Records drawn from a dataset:
--
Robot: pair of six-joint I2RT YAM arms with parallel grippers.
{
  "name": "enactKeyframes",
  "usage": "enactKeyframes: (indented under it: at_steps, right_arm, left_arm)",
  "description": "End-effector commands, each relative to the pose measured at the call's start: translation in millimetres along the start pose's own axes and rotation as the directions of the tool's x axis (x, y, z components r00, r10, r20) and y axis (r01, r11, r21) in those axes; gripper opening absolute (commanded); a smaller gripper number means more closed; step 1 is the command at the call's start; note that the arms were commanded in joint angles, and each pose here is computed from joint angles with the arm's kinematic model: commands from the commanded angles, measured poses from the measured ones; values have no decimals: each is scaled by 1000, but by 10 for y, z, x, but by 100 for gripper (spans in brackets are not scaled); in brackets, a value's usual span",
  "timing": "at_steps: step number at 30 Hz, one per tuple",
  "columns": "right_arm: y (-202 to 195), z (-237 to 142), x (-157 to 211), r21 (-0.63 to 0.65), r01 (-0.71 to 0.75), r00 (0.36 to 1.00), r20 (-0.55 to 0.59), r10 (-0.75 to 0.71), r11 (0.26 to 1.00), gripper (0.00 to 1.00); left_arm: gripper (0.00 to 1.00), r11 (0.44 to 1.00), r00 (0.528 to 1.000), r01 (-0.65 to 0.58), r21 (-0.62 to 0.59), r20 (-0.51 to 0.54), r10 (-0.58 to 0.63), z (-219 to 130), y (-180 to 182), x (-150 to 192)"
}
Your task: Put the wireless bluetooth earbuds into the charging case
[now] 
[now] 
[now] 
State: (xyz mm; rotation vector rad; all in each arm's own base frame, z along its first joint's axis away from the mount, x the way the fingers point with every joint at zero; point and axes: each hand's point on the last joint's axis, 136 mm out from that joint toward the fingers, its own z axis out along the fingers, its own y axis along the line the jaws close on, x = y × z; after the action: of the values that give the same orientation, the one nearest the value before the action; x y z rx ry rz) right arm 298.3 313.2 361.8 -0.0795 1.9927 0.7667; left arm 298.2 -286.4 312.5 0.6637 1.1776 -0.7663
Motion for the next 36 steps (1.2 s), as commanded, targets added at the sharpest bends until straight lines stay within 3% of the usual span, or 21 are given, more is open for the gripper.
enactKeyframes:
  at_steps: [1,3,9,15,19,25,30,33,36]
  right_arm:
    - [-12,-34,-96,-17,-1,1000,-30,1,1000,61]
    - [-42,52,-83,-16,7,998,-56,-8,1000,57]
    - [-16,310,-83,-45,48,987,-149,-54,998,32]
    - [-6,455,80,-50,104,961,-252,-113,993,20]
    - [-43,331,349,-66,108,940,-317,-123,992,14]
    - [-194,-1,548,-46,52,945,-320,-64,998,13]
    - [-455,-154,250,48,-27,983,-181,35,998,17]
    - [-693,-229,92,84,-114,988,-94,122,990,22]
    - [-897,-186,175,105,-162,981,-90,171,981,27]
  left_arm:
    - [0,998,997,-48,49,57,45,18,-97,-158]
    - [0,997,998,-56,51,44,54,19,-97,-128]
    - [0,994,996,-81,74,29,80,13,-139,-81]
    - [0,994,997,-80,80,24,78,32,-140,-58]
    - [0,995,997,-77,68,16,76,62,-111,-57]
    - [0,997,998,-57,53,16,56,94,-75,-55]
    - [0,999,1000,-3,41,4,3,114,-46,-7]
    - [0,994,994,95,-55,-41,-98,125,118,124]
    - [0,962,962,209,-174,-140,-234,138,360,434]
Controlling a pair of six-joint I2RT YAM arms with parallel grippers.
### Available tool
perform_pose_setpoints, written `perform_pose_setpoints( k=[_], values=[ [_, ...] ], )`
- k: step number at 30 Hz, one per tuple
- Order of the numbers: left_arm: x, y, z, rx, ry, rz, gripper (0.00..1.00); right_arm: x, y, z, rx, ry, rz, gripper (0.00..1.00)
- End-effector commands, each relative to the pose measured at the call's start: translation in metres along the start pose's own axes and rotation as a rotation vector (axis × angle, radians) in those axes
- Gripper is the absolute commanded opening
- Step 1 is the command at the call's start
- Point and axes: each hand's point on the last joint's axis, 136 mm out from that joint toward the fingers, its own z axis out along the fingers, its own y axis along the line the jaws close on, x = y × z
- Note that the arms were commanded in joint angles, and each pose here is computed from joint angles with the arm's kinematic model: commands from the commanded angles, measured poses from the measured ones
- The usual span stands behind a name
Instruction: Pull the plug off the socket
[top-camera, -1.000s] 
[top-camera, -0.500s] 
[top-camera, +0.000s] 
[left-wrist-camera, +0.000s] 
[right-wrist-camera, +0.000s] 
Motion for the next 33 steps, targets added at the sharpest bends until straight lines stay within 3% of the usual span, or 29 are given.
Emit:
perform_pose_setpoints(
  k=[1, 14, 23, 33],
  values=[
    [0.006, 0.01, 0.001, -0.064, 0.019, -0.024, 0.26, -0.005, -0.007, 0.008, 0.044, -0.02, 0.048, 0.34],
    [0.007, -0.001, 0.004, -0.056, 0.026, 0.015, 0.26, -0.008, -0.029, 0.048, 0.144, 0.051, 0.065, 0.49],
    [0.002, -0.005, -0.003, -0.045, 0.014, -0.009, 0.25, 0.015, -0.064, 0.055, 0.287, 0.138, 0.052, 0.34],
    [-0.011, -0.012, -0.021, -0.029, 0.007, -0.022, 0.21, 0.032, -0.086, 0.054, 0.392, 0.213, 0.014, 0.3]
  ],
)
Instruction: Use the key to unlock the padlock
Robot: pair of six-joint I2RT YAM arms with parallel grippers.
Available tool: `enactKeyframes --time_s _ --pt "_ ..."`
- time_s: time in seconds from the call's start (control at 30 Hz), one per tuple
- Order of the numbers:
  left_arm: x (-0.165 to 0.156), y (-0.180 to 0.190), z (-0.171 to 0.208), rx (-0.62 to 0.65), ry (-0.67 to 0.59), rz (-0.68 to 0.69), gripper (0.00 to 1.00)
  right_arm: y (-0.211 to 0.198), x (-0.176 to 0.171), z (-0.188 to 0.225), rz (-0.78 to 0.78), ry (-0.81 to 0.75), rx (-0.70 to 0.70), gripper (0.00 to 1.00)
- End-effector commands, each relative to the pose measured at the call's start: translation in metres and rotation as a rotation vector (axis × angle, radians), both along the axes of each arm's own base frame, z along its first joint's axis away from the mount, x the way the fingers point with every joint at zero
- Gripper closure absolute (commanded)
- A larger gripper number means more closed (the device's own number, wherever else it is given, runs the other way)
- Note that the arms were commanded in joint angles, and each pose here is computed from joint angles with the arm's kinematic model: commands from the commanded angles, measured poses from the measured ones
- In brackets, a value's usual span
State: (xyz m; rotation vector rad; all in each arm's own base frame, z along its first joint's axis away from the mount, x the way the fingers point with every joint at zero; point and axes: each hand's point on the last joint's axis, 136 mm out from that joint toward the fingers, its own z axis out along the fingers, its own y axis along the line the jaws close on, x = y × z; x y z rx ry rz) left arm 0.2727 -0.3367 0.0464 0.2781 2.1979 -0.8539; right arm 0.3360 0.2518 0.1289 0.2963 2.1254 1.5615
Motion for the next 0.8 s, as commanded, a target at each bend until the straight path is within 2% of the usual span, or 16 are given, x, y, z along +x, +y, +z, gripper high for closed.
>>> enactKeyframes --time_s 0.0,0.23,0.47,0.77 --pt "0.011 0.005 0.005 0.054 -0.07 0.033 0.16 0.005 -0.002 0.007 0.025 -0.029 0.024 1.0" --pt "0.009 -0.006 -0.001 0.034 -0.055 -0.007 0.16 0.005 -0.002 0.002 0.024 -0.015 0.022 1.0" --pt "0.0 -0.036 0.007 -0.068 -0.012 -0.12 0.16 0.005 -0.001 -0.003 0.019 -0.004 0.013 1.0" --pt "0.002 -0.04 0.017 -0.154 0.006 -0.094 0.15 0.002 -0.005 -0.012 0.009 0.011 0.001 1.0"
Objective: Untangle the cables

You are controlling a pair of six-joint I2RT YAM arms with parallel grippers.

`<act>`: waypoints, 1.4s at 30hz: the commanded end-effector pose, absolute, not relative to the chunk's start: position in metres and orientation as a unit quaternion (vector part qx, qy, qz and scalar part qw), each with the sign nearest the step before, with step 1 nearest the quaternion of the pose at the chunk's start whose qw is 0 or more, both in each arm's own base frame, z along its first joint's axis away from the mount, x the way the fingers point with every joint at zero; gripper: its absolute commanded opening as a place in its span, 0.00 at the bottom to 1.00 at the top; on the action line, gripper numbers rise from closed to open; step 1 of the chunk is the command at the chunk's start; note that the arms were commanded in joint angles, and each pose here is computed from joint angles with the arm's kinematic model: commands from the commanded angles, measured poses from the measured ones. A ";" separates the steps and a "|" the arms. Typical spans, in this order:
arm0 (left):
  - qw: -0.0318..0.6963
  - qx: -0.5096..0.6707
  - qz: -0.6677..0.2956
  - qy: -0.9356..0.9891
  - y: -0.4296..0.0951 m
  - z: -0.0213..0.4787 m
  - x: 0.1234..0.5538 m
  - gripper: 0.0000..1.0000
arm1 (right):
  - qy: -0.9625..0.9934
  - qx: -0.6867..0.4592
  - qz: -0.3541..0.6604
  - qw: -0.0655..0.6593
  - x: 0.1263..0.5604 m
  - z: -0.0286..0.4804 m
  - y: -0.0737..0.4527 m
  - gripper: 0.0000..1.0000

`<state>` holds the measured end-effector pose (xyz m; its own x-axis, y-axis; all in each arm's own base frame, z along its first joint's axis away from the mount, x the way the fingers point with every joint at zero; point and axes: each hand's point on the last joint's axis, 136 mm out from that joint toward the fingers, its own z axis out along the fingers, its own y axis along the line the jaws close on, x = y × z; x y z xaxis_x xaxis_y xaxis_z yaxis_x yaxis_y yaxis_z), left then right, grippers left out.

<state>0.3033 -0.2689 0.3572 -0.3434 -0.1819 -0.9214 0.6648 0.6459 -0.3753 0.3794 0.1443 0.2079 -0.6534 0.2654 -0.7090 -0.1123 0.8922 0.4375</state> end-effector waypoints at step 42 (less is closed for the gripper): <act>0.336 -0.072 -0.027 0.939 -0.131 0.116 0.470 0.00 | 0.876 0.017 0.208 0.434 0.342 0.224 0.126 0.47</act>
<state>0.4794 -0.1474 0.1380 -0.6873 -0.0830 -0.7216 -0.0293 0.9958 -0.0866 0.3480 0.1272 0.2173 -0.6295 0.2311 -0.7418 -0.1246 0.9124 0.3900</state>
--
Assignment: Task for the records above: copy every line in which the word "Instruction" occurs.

Task response:
Instruction: Pull the plug off the socket
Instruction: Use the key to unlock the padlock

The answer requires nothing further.